RECORDS SUPPLIED —
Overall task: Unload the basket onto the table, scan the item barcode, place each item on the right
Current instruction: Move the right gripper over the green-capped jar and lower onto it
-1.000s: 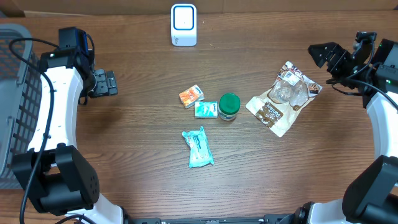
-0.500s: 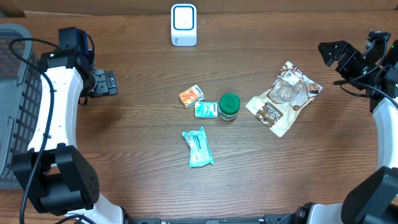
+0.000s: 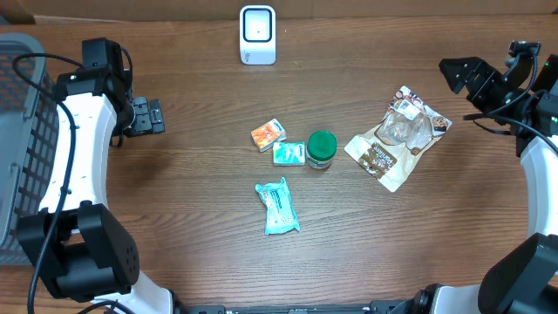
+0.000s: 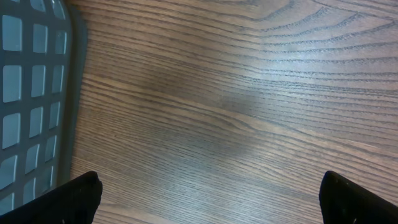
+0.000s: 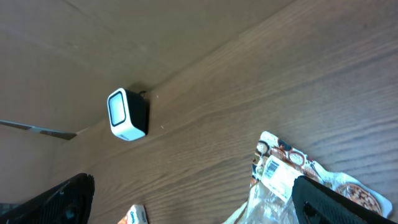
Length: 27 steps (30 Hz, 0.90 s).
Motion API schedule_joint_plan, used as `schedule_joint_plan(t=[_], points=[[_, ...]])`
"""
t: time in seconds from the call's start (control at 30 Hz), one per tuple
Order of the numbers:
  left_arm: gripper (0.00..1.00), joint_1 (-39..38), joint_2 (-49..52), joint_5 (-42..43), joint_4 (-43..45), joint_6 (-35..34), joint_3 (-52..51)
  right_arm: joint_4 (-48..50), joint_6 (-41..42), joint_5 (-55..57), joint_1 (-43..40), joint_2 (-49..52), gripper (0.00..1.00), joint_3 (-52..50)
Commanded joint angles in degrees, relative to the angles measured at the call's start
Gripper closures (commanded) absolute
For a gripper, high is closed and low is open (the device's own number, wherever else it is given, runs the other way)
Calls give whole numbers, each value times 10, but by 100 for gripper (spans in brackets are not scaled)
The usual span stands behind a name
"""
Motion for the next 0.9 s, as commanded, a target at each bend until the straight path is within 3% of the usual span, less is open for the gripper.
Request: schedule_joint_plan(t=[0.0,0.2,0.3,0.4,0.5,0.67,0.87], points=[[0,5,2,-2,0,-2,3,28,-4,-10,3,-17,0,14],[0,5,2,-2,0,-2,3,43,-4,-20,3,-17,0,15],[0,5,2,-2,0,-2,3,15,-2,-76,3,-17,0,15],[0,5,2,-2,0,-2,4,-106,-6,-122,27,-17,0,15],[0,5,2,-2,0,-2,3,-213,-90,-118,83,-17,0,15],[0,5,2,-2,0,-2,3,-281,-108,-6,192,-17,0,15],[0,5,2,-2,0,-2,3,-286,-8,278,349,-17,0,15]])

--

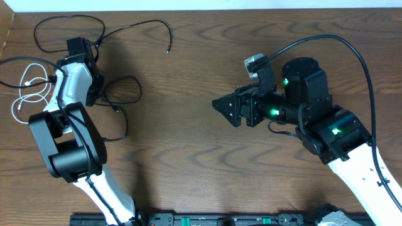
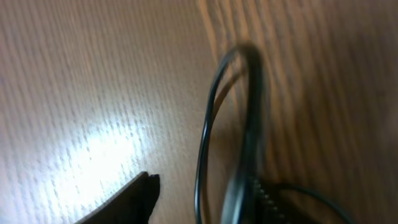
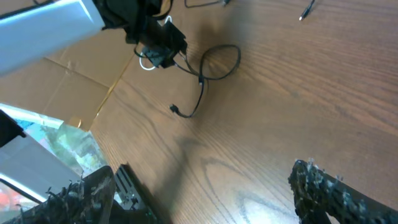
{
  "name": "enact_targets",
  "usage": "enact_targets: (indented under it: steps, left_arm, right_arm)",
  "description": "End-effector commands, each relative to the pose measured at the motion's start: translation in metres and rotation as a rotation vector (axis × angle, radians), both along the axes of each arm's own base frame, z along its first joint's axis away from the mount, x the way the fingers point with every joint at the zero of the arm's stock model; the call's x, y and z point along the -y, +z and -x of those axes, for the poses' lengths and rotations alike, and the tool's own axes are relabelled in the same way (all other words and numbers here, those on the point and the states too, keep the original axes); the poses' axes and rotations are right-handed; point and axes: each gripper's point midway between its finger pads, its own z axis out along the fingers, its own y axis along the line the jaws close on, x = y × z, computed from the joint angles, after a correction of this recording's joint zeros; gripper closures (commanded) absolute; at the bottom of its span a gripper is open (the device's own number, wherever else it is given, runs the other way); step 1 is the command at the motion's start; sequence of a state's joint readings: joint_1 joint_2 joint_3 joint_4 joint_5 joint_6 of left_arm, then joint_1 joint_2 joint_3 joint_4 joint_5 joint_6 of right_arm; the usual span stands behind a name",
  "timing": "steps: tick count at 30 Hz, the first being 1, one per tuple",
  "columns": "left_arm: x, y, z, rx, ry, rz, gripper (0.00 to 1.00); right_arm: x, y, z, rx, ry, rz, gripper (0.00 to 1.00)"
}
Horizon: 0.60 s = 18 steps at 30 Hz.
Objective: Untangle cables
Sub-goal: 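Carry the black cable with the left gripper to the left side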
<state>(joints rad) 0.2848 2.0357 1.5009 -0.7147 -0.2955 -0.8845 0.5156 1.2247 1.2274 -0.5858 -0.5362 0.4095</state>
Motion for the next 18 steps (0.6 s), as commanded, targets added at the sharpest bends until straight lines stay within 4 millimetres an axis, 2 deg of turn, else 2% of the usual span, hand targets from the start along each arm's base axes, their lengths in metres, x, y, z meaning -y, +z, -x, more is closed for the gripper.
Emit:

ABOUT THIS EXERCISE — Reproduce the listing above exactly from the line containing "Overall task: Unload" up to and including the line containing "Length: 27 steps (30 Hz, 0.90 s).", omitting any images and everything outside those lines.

FINISHED TASK —
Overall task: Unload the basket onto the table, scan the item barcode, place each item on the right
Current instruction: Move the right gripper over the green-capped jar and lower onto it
-1.000s: 
-0.500s: 
+0.000s: 
+0.000s: 
+0.000s: 
Length: 27 steps (30 Hz, 0.90 s).

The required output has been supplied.